The records sit below. Return every line in them that holds the word "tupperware".

(Stored entries)

+ + +

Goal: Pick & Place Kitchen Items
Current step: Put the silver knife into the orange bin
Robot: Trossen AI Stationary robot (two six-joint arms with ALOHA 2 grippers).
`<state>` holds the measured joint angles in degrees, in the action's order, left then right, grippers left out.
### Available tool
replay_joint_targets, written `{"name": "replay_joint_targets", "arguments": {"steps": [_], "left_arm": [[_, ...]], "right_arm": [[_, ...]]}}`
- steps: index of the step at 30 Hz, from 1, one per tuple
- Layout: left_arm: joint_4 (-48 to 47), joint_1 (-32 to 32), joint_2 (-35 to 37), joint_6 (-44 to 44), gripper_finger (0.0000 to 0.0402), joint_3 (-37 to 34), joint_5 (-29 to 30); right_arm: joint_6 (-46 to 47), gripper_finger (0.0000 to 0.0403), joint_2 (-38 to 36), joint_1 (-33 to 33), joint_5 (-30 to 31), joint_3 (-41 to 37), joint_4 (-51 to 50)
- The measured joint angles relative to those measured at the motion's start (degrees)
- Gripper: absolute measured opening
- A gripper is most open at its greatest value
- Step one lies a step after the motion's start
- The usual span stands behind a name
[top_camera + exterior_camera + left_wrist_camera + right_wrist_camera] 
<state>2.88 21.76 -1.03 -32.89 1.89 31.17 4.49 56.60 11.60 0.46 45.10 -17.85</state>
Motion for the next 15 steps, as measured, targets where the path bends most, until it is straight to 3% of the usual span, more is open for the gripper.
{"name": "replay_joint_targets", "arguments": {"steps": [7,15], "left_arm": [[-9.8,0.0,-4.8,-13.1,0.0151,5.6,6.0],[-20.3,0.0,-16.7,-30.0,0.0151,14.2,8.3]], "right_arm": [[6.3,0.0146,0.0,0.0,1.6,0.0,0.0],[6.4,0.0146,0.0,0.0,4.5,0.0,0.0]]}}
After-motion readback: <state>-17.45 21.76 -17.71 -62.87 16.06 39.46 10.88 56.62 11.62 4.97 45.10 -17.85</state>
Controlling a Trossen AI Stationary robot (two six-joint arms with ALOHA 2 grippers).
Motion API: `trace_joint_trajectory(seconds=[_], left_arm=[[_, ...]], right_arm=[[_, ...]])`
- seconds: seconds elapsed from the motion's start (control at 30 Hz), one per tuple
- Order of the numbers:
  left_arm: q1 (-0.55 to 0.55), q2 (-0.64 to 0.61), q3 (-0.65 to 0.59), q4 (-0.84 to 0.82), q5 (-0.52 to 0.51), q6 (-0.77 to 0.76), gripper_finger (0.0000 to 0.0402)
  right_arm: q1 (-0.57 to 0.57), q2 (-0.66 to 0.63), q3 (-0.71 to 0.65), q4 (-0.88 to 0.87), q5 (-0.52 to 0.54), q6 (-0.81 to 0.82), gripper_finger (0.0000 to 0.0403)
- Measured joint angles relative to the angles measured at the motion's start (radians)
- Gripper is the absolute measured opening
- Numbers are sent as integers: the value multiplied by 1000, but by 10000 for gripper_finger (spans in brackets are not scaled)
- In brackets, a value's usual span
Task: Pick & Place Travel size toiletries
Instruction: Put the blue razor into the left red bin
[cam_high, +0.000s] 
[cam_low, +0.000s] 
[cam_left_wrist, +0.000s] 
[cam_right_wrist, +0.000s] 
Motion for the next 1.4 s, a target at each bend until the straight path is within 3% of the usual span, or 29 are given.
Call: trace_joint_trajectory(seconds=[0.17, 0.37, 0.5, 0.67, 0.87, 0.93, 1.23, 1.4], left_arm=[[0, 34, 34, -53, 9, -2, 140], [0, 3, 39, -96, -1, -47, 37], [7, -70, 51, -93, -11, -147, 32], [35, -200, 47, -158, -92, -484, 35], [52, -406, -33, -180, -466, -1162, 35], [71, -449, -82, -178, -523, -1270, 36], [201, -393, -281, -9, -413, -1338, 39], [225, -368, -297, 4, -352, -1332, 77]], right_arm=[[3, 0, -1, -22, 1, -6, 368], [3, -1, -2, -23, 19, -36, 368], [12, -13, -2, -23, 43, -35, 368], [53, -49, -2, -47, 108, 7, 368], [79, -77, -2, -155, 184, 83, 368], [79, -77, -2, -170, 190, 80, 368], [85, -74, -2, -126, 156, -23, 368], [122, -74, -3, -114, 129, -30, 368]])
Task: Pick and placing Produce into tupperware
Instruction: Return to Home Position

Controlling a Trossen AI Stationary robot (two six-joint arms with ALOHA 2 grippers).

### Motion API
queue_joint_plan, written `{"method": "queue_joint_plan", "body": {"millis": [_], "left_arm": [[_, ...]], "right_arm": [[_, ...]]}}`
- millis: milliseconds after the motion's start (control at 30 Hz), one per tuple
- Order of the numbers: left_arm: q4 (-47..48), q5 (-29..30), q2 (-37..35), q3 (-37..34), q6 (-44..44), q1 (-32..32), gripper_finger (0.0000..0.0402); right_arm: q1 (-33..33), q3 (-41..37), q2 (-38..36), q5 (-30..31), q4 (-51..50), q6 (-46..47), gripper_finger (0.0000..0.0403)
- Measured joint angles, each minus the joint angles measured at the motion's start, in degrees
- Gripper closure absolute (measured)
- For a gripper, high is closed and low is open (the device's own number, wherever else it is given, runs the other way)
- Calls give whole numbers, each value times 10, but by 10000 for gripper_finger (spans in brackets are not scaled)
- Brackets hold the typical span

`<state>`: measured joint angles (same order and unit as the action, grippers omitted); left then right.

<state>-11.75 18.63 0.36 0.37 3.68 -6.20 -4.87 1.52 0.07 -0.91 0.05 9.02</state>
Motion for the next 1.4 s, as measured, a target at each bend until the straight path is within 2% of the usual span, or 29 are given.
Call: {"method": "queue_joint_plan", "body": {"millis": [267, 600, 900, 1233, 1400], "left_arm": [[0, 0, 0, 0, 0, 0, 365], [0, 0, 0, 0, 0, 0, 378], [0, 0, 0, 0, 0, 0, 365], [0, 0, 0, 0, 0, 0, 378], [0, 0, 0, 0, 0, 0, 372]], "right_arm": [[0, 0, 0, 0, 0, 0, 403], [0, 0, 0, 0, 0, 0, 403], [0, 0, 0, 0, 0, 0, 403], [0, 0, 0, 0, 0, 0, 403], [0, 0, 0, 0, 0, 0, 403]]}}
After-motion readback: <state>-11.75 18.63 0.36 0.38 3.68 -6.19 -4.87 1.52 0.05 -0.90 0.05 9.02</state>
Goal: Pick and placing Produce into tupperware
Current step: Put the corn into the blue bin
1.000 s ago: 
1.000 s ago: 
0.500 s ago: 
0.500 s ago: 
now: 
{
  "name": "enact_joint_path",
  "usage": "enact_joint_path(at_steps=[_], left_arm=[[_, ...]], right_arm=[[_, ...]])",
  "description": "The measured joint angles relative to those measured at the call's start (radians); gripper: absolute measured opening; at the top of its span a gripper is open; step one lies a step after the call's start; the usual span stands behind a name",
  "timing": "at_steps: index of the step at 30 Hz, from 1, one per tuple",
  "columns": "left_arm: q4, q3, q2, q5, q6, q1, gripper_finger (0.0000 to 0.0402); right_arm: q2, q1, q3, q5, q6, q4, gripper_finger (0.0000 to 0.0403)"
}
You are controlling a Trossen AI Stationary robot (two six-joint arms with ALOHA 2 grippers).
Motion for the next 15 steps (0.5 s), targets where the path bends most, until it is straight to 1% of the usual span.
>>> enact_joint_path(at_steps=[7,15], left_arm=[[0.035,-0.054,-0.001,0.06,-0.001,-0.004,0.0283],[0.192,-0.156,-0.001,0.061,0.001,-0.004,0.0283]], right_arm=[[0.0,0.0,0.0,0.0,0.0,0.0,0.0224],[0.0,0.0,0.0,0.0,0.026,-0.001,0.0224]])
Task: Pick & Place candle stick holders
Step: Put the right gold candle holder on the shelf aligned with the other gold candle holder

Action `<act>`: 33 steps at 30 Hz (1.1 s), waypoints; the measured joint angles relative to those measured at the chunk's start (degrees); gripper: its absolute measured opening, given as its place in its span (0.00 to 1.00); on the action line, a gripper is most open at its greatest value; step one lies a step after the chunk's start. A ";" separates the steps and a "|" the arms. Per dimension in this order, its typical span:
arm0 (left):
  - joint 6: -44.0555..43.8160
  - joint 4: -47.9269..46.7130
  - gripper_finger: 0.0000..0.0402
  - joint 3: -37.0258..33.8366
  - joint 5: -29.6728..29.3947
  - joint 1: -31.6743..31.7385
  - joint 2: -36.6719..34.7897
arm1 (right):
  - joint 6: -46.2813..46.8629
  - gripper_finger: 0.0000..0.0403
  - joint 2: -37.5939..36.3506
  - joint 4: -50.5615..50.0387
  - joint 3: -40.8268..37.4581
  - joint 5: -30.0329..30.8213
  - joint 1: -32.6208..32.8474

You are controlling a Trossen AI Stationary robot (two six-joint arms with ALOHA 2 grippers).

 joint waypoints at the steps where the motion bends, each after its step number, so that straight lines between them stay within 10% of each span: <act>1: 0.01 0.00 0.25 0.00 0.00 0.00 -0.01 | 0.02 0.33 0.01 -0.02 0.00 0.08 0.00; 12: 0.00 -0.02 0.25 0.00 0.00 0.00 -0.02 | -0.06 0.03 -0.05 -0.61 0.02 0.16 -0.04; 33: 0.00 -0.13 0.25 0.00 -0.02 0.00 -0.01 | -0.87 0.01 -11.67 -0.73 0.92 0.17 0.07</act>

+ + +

- YOUR RESPONSE:
Task: Pick and placing Produce into tupperware
Goal: Pick and placing Produce into tupperware

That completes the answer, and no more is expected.